************
Cryptography
************

At the moment alot only supports signing of outgoing mails via PGP/MIME (:rfc:`3156`).
Encryption via PGP/MIME (:rfc:`3156`) is in an experimental stadium.

.. note:: To use GPG with alot, you need to have `gpg-agent` running.

  `gpg-agent` will handle passphrase entry in a secure and configurable way, and it will cache your passphrase for some
  amount of time so you don’t have to enter it over and over again. For details on how to set this up we refer to
  `gnupg's manual <http://www.gnupg.org/documentation/manuals/gnupg/>`_.

.. rubric:: Signing outgoing emails

You can use the commands `sign`, `unsign` and `togglesign` in envelope mode
to determine if you want this mail signed and if so, which key to use.
To specify the key to use you can pass a hint string as argument to
the `sign` or `togglesign` command. This hint would typically
be a fingerprint or an email address associated (by gnupg) with a key.
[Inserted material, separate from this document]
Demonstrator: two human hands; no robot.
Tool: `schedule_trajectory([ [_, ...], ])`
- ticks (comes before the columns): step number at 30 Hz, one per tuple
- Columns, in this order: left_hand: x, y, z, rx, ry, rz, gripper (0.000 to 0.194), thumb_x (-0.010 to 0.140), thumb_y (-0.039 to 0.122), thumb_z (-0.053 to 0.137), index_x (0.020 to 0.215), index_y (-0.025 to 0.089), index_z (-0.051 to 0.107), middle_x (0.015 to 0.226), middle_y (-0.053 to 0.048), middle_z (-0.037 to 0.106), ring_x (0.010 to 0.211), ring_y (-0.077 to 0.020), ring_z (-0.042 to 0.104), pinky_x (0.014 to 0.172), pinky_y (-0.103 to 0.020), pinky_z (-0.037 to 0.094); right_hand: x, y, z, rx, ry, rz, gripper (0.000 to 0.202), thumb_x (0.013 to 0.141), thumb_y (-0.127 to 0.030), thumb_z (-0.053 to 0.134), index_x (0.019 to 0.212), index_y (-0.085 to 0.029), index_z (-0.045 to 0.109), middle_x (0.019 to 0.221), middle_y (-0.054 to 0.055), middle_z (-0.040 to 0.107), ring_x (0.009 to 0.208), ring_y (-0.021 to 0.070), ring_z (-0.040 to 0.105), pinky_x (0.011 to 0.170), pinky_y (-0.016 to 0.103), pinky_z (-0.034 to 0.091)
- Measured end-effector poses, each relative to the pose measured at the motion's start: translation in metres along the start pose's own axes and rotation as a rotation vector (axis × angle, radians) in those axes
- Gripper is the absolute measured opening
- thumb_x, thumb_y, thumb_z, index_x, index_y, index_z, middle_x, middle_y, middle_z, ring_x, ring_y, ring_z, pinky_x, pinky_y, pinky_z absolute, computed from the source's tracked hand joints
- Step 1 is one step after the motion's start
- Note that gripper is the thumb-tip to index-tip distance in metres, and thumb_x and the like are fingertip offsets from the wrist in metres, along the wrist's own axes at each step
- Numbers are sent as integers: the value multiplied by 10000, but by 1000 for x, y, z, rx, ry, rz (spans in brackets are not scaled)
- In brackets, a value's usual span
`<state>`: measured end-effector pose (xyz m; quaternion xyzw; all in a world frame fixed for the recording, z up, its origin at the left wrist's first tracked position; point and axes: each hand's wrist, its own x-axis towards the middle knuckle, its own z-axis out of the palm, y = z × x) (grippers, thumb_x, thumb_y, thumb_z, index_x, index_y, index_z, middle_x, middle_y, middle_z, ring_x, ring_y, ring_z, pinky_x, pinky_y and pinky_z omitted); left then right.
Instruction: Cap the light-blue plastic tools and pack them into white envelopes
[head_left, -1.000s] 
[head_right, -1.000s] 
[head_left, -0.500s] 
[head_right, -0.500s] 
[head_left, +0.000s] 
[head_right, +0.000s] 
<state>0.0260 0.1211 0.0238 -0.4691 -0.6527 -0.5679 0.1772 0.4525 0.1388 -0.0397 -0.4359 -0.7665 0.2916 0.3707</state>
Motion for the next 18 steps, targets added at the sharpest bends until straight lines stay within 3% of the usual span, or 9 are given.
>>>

Signing (and hence passwd entry) will be done at most once shortly before
a mail is sent.

In case no key is specified, alot will leave the selection of a suitable key to gnupg
so you can influence that by setting the `default-key` option in :file:`~/.gnupg/gpg.conf`
accordingly.

You can set the default to-sign bit and the key to use for each :ref:`account <config.accounts>`
individually using the options :ref:`sign_by_default <sign-by-default>` and :ref:`gpg_key <gpg-key>`.


.. rubric:: Tips

In case you are using alot via SSH, we recommend to use `pinentry-curses`
instead of the default graphical pinentry. You can do that by setting up your
:file:`~/.gnupg/gpg-agent.conf` like this::

    pinentry-program /usr/bin/pinentry-curses

.. rubric:: Encrypt outgoing emails

You can use the commands `encrypt` and `unencrypt` in envelope mode to
encrypt the mail. You have to give a hint string as argument to the `encrypt`
command. This hint would normally be a fingerprint of the key.

Encryption is done after signing (if signing is enabled) the email.